Andrzej Gantner: "Za koszyk świąteczny możemy zapłacić o 25 procent więcej"
Boże Narodzenie 2022. W rozmowie z radiem RMF FM, dyrektor Polskiej Federacji Producentów Żywności podzielił się swoimi spostrzeżeniami dotyczącymi inflacji oraz jej wpływu na zbliżające się Święta Bożego Narodzenia. Jak podkreślił ekspert konsumenci w grudniu mogą się spodziewać nawet 25 procent podwyżki cen produktów, które trafiają na wigilijny stół.
Boże Narodzenie 2022. Doraźna tarcza antyinflacyjna
- Chwali się premierowi to, że utrzymuje tarczę, ale to nie powstrzyma inflacji - mówił w rozmowie z "RMF FM" Andrzej Gantner, pełniący obowiązki dyrektora Polskiej Federacji Producentów Żywności.
Podczas dzisiejszego briefingu prasowego Mateusz Morawiecki zapowiedział kontynuację rządowej tarczy antyinflacyjnej przy zmienionej formie.

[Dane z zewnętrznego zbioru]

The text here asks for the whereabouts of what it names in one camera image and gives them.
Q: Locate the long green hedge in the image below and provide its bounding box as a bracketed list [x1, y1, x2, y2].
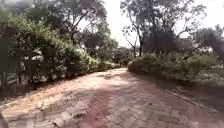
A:
[0, 16, 123, 89]

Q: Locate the low green hedge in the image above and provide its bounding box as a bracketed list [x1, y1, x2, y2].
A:
[126, 52, 224, 84]

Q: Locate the brick paved path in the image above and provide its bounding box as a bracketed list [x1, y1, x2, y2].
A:
[0, 67, 224, 128]

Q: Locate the row of tall trees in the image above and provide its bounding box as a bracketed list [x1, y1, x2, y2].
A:
[0, 0, 224, 68]

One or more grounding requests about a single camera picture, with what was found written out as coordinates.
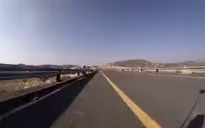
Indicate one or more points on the brown hill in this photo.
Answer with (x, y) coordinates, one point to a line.
(133, 62)

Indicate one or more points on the pale concrete barrier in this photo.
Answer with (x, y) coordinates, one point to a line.
(176, 70)

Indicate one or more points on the metal guardrail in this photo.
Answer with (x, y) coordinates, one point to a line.
(26, 96)

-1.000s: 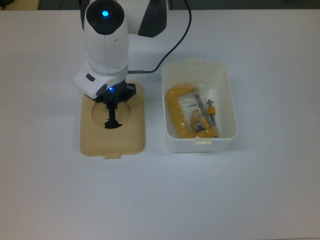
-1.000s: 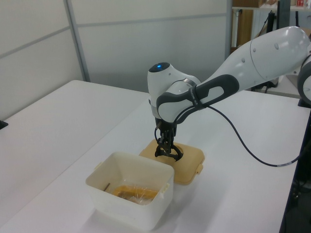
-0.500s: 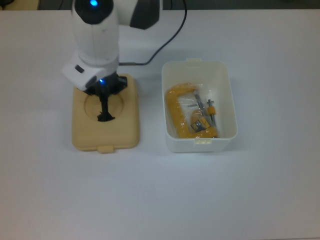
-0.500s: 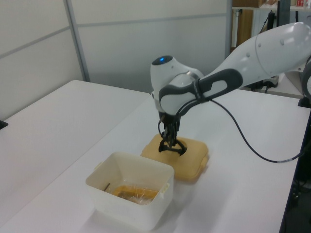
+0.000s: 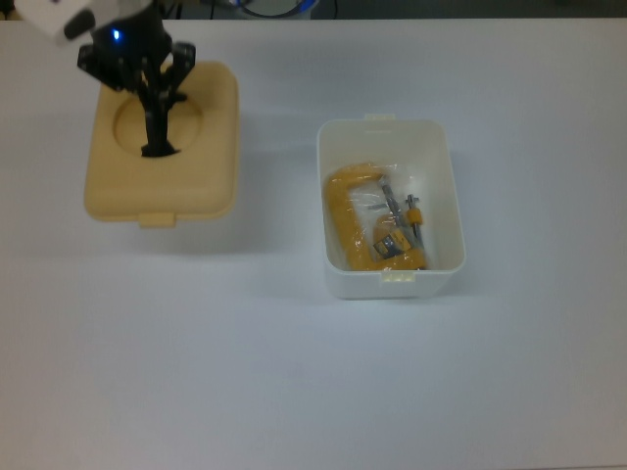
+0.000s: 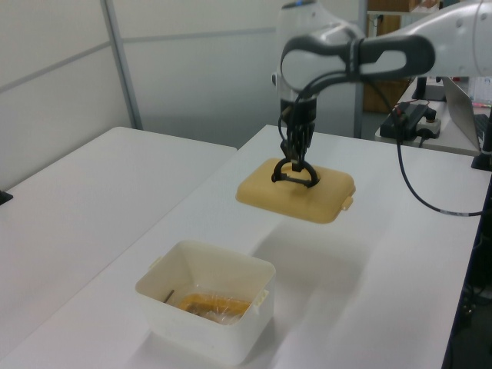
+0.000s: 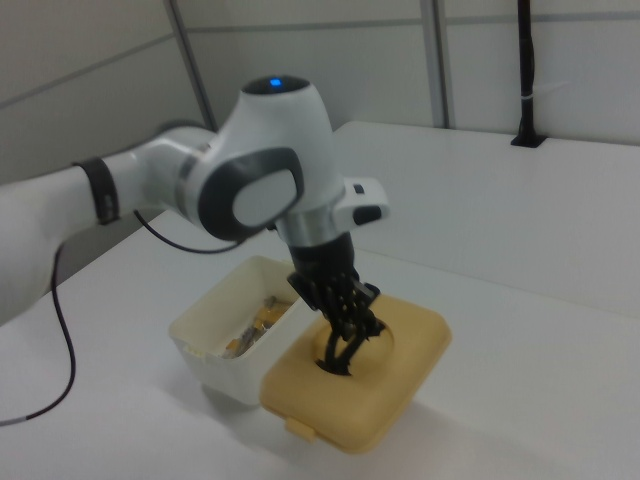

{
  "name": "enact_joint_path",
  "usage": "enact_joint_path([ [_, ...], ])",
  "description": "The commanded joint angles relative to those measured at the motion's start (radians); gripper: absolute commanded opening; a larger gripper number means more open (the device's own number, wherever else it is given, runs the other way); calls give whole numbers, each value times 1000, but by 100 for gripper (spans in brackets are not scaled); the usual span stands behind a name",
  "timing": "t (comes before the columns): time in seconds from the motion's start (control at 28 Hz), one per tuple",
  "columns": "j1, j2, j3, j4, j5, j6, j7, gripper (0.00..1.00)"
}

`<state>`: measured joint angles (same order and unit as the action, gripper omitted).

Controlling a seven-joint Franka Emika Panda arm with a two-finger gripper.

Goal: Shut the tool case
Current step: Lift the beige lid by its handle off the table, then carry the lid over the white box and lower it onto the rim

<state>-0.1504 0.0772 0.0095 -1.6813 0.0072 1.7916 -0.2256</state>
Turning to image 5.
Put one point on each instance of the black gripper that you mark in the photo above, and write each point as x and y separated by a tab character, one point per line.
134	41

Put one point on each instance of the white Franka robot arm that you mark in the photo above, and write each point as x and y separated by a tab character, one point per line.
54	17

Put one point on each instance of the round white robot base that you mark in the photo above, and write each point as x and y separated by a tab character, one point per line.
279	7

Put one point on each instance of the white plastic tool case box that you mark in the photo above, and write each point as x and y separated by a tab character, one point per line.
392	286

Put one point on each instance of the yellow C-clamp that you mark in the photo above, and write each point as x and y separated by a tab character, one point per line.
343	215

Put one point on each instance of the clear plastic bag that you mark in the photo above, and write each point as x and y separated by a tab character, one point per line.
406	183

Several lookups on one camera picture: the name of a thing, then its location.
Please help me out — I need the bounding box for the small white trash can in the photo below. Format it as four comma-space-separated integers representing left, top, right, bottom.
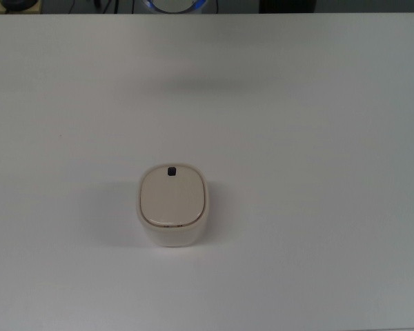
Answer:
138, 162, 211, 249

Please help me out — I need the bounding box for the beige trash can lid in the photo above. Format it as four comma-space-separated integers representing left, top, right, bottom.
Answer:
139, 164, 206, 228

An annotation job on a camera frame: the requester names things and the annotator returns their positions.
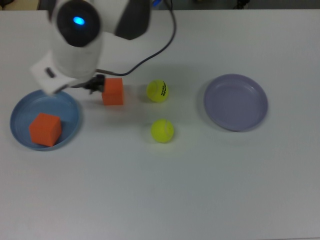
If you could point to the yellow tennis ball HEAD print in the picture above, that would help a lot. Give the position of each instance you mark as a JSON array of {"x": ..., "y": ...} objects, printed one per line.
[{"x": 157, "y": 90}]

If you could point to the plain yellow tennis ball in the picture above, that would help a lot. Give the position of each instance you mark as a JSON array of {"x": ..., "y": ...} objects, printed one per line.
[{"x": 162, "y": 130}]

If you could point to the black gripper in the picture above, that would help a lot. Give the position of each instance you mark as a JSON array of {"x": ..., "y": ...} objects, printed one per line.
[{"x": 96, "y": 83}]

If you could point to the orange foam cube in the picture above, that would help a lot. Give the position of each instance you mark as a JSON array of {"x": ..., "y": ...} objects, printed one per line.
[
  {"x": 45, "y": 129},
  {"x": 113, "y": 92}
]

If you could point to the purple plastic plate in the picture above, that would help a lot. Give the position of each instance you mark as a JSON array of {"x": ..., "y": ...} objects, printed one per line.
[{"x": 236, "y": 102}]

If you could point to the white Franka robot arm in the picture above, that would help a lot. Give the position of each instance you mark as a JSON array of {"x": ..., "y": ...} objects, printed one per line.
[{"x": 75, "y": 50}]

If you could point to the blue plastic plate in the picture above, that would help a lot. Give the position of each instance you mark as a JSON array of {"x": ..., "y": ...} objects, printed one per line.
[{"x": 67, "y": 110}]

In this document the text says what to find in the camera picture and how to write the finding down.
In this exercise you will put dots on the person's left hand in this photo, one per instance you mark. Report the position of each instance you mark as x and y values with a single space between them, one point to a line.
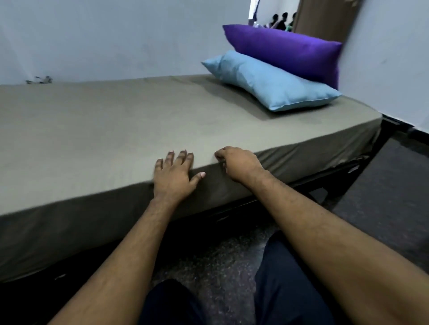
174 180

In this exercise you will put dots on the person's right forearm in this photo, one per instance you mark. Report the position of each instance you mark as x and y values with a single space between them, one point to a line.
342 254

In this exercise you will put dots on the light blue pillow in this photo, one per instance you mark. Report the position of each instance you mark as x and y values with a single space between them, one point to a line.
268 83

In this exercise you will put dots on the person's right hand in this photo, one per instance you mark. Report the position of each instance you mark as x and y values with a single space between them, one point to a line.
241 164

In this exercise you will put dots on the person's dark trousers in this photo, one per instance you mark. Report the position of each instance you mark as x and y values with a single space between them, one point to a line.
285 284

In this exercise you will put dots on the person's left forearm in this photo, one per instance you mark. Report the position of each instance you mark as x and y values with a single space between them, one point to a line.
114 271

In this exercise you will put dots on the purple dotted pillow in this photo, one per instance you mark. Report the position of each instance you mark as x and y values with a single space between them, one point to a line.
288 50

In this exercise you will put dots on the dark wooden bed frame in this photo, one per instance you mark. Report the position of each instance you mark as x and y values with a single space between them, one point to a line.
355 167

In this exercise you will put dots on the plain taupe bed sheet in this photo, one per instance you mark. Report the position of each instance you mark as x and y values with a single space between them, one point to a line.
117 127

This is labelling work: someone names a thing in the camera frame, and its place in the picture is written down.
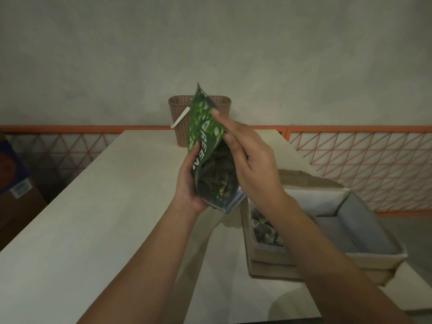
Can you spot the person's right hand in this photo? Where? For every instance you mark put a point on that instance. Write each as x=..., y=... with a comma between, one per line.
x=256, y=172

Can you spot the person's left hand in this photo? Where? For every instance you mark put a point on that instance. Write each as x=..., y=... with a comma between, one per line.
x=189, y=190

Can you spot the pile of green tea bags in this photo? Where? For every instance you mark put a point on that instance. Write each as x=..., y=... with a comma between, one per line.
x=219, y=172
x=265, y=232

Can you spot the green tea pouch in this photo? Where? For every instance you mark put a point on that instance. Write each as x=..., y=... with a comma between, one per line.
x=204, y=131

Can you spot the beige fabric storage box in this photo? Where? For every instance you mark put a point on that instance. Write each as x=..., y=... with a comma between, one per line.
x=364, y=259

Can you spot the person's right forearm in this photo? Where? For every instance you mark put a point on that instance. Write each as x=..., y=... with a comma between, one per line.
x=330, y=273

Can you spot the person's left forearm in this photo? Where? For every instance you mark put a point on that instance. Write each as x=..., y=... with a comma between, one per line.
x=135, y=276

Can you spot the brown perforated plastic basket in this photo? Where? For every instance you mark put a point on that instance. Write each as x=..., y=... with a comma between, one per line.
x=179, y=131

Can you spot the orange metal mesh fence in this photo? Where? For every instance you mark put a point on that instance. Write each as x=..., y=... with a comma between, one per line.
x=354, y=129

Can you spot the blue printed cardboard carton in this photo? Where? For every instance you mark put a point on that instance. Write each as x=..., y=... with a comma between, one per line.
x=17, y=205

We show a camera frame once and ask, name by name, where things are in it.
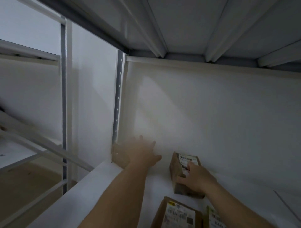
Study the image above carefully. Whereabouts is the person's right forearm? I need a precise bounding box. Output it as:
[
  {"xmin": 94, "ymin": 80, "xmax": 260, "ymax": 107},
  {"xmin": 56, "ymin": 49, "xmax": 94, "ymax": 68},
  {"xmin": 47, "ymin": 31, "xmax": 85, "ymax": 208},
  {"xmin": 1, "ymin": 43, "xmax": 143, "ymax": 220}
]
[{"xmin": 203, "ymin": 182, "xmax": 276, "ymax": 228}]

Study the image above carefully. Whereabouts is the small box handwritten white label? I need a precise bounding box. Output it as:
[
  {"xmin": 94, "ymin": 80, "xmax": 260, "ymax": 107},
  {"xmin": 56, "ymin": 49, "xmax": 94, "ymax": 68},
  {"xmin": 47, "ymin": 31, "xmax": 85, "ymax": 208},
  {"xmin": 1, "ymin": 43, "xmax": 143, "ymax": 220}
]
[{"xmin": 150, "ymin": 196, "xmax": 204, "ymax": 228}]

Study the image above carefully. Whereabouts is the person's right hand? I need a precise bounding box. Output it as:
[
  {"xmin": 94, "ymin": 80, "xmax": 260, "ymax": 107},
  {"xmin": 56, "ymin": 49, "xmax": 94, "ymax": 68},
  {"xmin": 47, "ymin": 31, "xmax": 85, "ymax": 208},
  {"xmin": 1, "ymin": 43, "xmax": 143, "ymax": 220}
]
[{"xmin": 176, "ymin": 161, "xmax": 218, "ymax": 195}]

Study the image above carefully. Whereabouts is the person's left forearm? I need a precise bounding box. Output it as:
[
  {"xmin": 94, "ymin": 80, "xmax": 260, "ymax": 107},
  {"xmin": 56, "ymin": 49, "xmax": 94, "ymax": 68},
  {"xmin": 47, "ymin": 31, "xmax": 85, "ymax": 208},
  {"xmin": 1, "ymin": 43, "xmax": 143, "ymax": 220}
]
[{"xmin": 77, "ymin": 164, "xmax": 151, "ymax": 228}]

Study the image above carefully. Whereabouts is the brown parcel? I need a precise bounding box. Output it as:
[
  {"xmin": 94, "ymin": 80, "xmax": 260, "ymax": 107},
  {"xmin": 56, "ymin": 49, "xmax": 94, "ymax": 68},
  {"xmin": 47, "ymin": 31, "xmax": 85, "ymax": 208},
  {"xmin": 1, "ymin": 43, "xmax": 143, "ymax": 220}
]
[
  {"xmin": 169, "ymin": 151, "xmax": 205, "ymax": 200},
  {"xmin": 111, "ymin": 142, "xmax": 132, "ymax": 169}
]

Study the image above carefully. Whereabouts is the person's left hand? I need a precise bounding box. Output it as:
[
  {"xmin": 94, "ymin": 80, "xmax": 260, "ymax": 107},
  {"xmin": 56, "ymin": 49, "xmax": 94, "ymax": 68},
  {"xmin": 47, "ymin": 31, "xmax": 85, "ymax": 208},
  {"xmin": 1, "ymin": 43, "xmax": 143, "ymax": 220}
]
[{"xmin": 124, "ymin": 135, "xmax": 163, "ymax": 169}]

Sama tarcza jednak nie okazała się zbawienna dla gospodarki i obywateli, którzy boleśnie odczuwają 18-procentowy wzrost cen,
- Uruchomienie tej tarczy nie powstrzymało inflacji, która urosła od tamtego czasu, jeśli chodzi o żywność: z pięciu procent do praktycznie dwudziestu dwóch - analizował ekspert, zwracając uwagę, iż realnie odczuwalna inflacja sięga przy niektórych produktach od 30 do nawet 50%.
- Nie mamy ucieczki od rosnących cen żywności, bo nie ma żadnych sygnałów, żeby koszty energii, koszty gazu, koszty surowców w jakikolwiek sposób miały zostać zahamowane - mówił Andrzej Gantner powołując się m.in. na trawiące polskich przedsiębiorców horrendalne ceny energii elektrycznej.
Boże Narodzenie 2022 będzie drogie
W rozmowie z dziennikarzem, dyrektor PFPZ zwracał uwagę, iż stale rosnące koszty produkcji oraz brak osłony energetycznej wymuszają na producentach żywności zwiększanie cen lub zmniejszanie gramatury produktów.
- Nie widać działań, które miałyby ograniczyć koszty produkcji - mówił ekspert - Wiele wskazuje na to, że w najbliższych tygodniach drożeć będą wszystkie produkty - dodawał.
Przewidywania te oznaczałby, iż zbliżające się Święta Bożego Narodzenia mogą zapaść w pamięci konsumentów jako jedne z najdroższych w ostatnich latach. Jak zaznaczył ekspert ceny produktów przeznaczonych na wigilijny stół mogą być droższe nawet o 25 procent niż przed rokiem .
- Niektórzy producenci karpia prognozują, że kilogram zwykłego karpia [...] może w grudniu kosztować 30 złotych. To wskazywałoby, że za koszyk świąteczny możemy zapłacić o 25 proc. więcej niż przed rokiem - komentował dyrektor PFPZ.
Jak podkreślił Andrzej Gantner niezwykle istotne w dobie tak wysokiej inflacji staje się właściwe gospodarowanie zakupionym jedzeniem.
- Najdroższą żywnością na świecie jest ta, którą wyrzucimy do kosza - mówił ekspert, zalecając konsumentom spoglądanie na terminy przydatności oraz mrożenie wybranych produktów.